In an interview published in MI earlier this month, Minister Harris said he was in favour of the concept “in an optional sense”. He also said he respected the fact that in many cases GPs did not want to be salaried HSE employees.
However, despite this political support, the Department said substantive discussions on salaried GPs have “not progressed” with GP representative bodies over the last year. Any future introduction of salaried GPs would “require careful consideration”.
“The Programme for Government commits to mandating the HSE to employ GPs on a salaried basis where needed and put in place support structures and staff,” the Department’s spokesperson told MI.
“There has been no feasibility study or analysis of requirements undertaken thus far.
“Any proposed model involving salaried GP positions would require careful consideration to ensure the required level of service could be provided for GMS/GP Visit Card patients.”
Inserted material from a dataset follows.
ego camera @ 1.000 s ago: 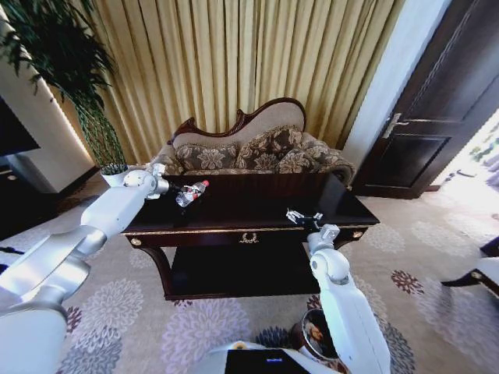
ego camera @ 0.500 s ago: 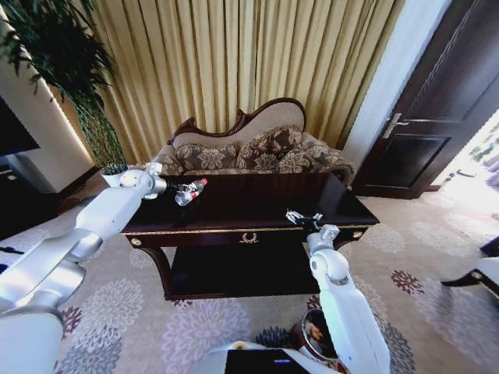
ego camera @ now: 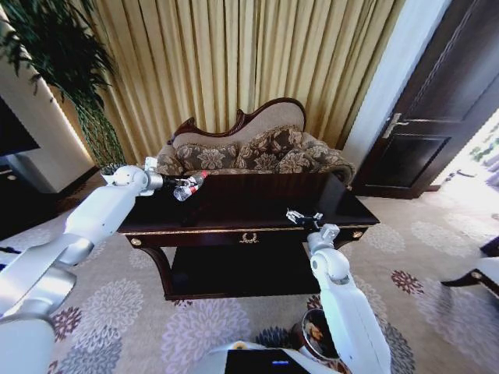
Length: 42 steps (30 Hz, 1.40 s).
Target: Move to the front of the table and place the trash on the table into the trash bin.
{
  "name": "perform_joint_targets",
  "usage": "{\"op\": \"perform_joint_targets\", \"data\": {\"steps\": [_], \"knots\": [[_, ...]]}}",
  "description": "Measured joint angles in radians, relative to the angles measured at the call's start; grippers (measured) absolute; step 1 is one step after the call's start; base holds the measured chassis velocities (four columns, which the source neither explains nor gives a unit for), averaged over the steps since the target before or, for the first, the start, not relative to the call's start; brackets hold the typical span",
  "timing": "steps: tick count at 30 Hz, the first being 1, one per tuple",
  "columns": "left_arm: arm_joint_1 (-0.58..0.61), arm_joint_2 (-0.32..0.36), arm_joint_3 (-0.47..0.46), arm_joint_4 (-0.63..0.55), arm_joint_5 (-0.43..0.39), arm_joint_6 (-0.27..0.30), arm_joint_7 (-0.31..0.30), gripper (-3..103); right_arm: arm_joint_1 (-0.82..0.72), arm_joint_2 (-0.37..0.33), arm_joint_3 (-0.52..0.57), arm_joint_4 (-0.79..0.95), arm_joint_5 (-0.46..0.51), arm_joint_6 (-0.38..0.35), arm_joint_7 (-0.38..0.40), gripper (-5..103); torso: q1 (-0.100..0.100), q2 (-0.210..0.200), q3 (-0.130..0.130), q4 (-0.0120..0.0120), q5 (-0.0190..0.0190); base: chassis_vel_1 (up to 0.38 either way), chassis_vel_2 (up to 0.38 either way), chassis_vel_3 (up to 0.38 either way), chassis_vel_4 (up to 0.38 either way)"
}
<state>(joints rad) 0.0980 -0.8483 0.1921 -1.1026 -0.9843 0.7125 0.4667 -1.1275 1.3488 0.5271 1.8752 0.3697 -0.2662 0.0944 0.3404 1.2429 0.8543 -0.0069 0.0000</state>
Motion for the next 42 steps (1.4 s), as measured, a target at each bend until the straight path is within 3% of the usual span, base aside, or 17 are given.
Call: {"op": "perform_joint_targets", "data": {"steps": [6,25,28,31,32,35,39,42], "knots": [[0.067,0.021,-0.108,-0.121,0.028,0.000,-0.039,40,0.009,0.000,-0.008,0.006,0.004,-0.003,0.000,100,0.000,0.000,0.000,-0.0001,0.0000,0.000,0.000,0.000,0.000],[0.290,0.128,-0.280,-0.505,0.016,0.000,-0.101,41,0.000,-0.020,0.003,0.089,0.073,-0.027,0.027,100,0.000,0.000,0.000,-0.0003,-0.0001,0.000,0.000,0.000,0.000],[0.324,0.140,-0.314,-0.551,0.013,-0.022,-0.125,41,0.006,-0.020,-0.007,0.095,0.077,-0.030,0.028,100,0.000,0.000,0.000,0.0001,0.0002,0.000,0.000,0.000,0.000],[0.378,0.154,-0.355,-0.567,0.024,-0.128,-0.140,41,0.013,-0.021,-0.011,0.096,0.077,-0.031,0.028,100,0.000,0.000,0.000,0.0002,0.0000,0.000,0.000,0.000,0.000],[0.378,0.154,-0.355,-0.567,0.024,-0.128,-0.140,41,0.013,-0.021,-0.011,0.096,0.077,-0.031,0.028,100,0.000,0.000,0.000,0.0002,0.0000,0.000,0.000,0.000,0.000],[0.431,0.155,-0.393,-0.575,0.031,-0.208,-0.147,41,0.010,-0.022,-0.011,0.095,0.075,-0.031,0.026,100,0.000,0.000,0.000,-0.0001,0.0000,0.000,0.000,0.000,0.000],[0.465,0.155,-0.408,-0.594,0.040,-0.232,-0.148,43,0.007,-0.019,-0.009,0.095,0.073,-0.031,0.025,100,0.000,0.000,0.000,-0.0001,-0.0001,0.000,0.000,0.000,0.000],[0.496,0.149,-0.397,-0.612,0.052,-0.312,-0.146,40,0.003,-0.007,-0.009,0.095,0.068,-0.031,0.024,100,0.000,0.000,0.000,0.0001,0.0001,0.000,0.000,0.000,0.000]]}}
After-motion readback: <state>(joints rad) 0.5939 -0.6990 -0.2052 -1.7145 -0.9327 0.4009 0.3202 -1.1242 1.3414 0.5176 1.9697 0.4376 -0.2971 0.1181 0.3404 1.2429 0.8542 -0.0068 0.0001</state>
Speaking to MI last month, IMO and NAGP representatives delivered a cool response to the Executive’s proposals on salaried GPs.
The HSE’s spokesperson informed MI: “The discussions with the GP representative bodies are continuing, but this (along with many other primary care measures) was included in the estimates discussion documents and it continues to be pursued as a priority option, especially for areas where it may be difficult to recruit GPs under traditional contract arrangements.”
Minister Harris has said that negotiations on the GP contract and FEMPI will recommence in April.
Funding to GP services was cut by 38 per cent through FEMPI and some communities will lose up to half of their GPs to retirement in the next five-to-seven years.